EXERCISE: A faithful transcription of all the data is required.

GIVEN DATA:
____________________
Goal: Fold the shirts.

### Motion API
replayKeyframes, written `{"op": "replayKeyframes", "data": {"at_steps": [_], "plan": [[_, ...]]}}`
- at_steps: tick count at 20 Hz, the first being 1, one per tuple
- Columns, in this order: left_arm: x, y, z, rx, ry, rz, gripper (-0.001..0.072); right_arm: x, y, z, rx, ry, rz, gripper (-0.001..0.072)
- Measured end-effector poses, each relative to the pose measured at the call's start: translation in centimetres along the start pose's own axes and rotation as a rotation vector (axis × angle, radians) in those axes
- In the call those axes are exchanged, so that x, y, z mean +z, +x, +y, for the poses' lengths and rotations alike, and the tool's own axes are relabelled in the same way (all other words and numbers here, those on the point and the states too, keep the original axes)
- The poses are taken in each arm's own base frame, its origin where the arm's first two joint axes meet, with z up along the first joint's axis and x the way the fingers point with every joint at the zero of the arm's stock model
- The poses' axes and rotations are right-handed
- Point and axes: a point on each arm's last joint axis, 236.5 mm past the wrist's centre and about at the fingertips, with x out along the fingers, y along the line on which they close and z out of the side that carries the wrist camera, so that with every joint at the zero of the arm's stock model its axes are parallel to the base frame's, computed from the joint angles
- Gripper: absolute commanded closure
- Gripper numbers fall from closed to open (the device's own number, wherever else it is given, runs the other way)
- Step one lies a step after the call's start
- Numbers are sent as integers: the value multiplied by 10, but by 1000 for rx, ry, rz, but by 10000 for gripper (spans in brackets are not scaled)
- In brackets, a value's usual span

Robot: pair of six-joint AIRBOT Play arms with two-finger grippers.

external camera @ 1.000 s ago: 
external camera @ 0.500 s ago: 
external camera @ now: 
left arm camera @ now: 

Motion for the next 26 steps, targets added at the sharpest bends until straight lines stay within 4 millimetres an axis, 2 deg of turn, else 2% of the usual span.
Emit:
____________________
COMPLETED EXERCISE:
Goal: Fold the shirts.

### Motion API
replayKeyframes, written `{"op": "replayKeyframes", "data": {"at_steps": [_], "plan": [[_, ...]]}}`
- at_steps: tick count at 20 Hz, the first being 1, one per tuple
- Columns, in this order: left_arm: x, y, z, rx, ry, rz, gripper (-0.001..0.072); right_arm: x, y, z, rx, ry, rz, gripper (-0.001..0.072)
- Measured end-effector poses, each relative to the pose measured at the call's start: translation in centimetres along the start pose's own axes and rotation as a rotation vector (axis × angle, radians) in those axes
- In the call those axes are exchanged, so that x, y, z mean +z, +x, +y, for the poses' lengths and rotations alike, and the tool's own axes are relabelled in the same way (all other words and numbers here, those on the point and the states too, keep the original axes)
- The poses are taken in each arm's own base frame, its origin where the arm's first two joint axes meet, with z up along the first joint's axis and x the way the fingers point with every joint at the zero of the arm's stock model
- The poses' axes and rotations are right-handed
- Point and axes: a point on each arm's last joint axis, 236.5 mm past the wrist's centre and about at the fingertips, with x out along the fingers, y along the line on which they close and z out of the side that carries the wrist camera, so that with every joint at the zero of the arm's stock model its axes are parallel to the base frame's, computed from the joint angles
- Gripper: absolute commanded closure
- Gripper numbers fall from closed to open (the device's own number, wherever else it is given, runs the other way)
- Step one lies a step after the call's start
- Numbers are sent as integers: the value multiplied by 10, but by 1000 for rx, ry, rz, but by 10000 for gripper (spans in brackets are not scaled)
- In brackets, a value's usual span

Robot: pair of six-joint AIRBOT Play arms with two-finger grippers.

external camera @ 1.000 s ago: 
external camera @ 0.500 s ago: 
external camera @ now: 
left arm camera @ now: 

Motion for the next 26 steps, targets added at the sharpest bends until straight lines stay within 4 millimetres an axis, 2 deg of turn, else 2% of the usual span.
Emit:

What came before is the finished answer.